Aside from food, the rest of the discretionary budget covers entertainment (generally either Netflix or various video games), pets, and odds 'n ends such as gifts and other miscellaneous purchases. The most costly indulgence is the Broadway tickets we get once a year, but aside from that one night out, I prefer staycations to vacations. All of those total no more than $1000/yr.
Total - $37,695
One-Time Large Expenditures - ???
We do encounter occasional, isolated, large expenditures which I’m not including in the regular budget, but we do have to take into account. Last year, I traveled to California for a wedding, and we had veterinary emergency, all of which cost more than $3000. This year, housing maintenance is shaping up to be the big unanticipated expense.
So housing takes up the bulk of annual expenditures. Paying off the mortgage alone would drop expenses down to $25K. If I'm no longer renting and driving out-of-state, that would chop off another $5K, and would drop annual expenditures down to $20K. Most of the other categories, such as utilities and medical/dental premiums, are fairly inelastic. We definitely need both cars right now, but maybe we won't in the future. There isn't much fat to trim in consumables, either.

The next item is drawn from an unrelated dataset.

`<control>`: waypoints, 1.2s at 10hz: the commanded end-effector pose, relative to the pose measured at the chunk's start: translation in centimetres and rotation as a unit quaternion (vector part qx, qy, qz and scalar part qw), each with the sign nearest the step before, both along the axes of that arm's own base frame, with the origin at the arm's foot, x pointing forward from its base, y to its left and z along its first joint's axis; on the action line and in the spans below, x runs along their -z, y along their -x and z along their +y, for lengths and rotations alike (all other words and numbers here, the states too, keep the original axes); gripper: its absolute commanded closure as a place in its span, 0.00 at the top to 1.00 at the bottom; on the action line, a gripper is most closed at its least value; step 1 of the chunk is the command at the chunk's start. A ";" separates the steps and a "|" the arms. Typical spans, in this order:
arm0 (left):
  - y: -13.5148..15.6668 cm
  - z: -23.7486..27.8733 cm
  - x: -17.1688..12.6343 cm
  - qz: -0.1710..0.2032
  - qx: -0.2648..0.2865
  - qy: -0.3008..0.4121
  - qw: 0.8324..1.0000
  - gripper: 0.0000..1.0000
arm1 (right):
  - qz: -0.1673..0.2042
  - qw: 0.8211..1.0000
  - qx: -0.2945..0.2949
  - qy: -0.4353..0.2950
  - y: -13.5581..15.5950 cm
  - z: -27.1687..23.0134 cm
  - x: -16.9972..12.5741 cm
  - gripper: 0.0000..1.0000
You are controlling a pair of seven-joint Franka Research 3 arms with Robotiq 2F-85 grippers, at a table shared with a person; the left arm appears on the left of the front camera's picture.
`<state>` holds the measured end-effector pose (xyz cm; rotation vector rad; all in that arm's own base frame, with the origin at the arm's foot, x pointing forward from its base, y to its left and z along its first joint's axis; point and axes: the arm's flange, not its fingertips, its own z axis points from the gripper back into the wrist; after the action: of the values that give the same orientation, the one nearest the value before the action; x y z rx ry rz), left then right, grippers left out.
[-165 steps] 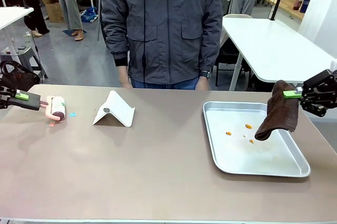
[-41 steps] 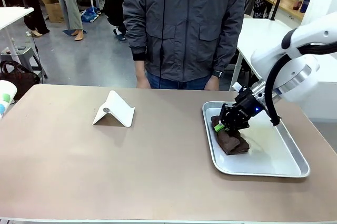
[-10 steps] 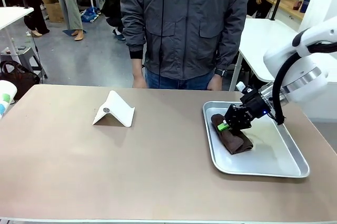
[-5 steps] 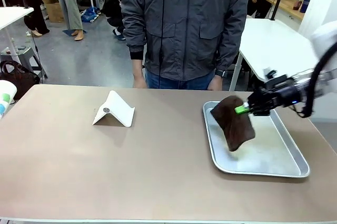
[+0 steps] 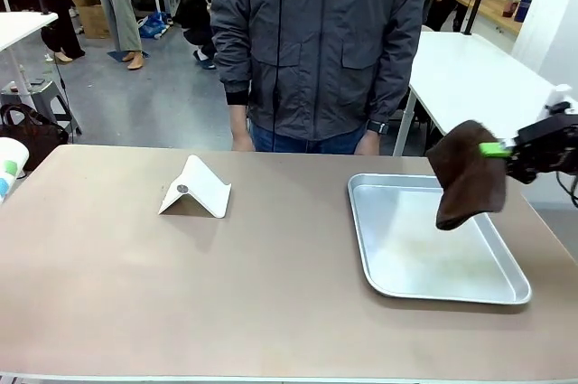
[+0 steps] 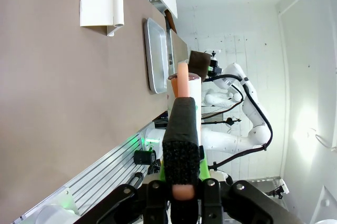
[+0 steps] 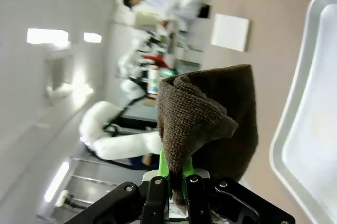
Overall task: Clean the surface of the table.
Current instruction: Clean the area not pointed to by the person.
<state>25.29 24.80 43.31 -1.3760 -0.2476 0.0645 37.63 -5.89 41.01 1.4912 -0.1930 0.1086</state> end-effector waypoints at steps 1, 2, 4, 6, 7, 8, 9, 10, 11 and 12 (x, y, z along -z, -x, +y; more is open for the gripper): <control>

At our current expense level, I would have to bring in $40K / 2 = $20K to maintain our lifestyle. After the mortgage is paid off, I'd only have to bring in $10K to $13K. Obviously this may change, but I am wracking my brain for what I might want to spend more on, and I'm honestly drawing a blank. I’ve never been big on consumerism, and the only areas where I enjoy spending money is food/cooking and pets. And the pets kind of prevent me from being able to have nice things anyway, because it's all just gonna get shredded by sharp (but adorable!) claws and teeth.
What's way more important to me than planning for possibly higher future spending is making sure that I can be fully independent without the SO -- because he might get run over by a truck tomorrow (yes, that is how my mind operates). That means being able to handle the doubling of all expenditures. This is absolutely essential to my peace of mind, and will likely result in a ton of overcompensation in retirement planning/projections, but I'm okay with that. At the end of the day, I'm the only one that I can truly count on.